Mexican novelist and politician

José María Lacunza Blengio (18 August 1809 – 2 January 1869) was a Mexican politician and diplomat. In 1836, with his brother Juan Nepomuceno Lacunza, he founded the Academia de Letrán, where he published his Historical Discourses. As a columnist he wrote for El Mosaico Mexicano, El Siglo Diez y Nueve and El Monitor Republicano.

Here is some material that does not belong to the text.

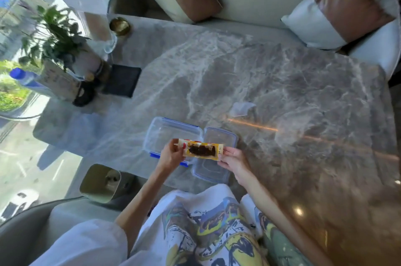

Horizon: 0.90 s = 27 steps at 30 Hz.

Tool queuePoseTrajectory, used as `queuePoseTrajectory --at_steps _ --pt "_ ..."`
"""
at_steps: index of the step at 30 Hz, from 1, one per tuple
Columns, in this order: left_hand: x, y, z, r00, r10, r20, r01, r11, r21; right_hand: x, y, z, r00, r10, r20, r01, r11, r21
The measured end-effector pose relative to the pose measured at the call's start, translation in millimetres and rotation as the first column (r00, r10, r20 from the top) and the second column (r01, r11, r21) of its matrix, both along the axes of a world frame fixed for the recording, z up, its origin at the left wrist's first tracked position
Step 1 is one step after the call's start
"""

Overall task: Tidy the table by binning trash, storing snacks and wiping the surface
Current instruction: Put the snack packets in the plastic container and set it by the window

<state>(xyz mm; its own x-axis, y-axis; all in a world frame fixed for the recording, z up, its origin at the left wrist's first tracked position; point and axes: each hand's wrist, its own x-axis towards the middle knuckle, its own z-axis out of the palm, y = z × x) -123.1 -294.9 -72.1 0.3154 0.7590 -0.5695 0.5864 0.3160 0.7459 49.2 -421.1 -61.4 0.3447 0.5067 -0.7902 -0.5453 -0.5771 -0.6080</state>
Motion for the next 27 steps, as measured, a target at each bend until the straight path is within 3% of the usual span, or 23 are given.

He was the President of the Chamber of Deputies in 1848. From 10 May 1849 to 15 January 1851, he held the position of Minister of Relations during the government of José Joaquín de Herrera. During his tenure, he was in charge of handling the debt with the Spanish creditors. Additionally, he worked on the Treaty of Guadalupe-Hidalgo, rejecting the free passage through the Isthmus of Tehuantepec, which the United States government claimed, could maintain the negative in favor of national sovereignty. He was president of the Senate and was in charge of the Directorate General of Funds and Public Instruction, being Minister of Finance during the presidential term of Benito Juárez.

During the Second Mexican Empire he was Minister of State of Maximilian I of Mexico and promoter of cultural policy. After the empire was defeated, Lacunza was banished to La Habana where he died in 1869.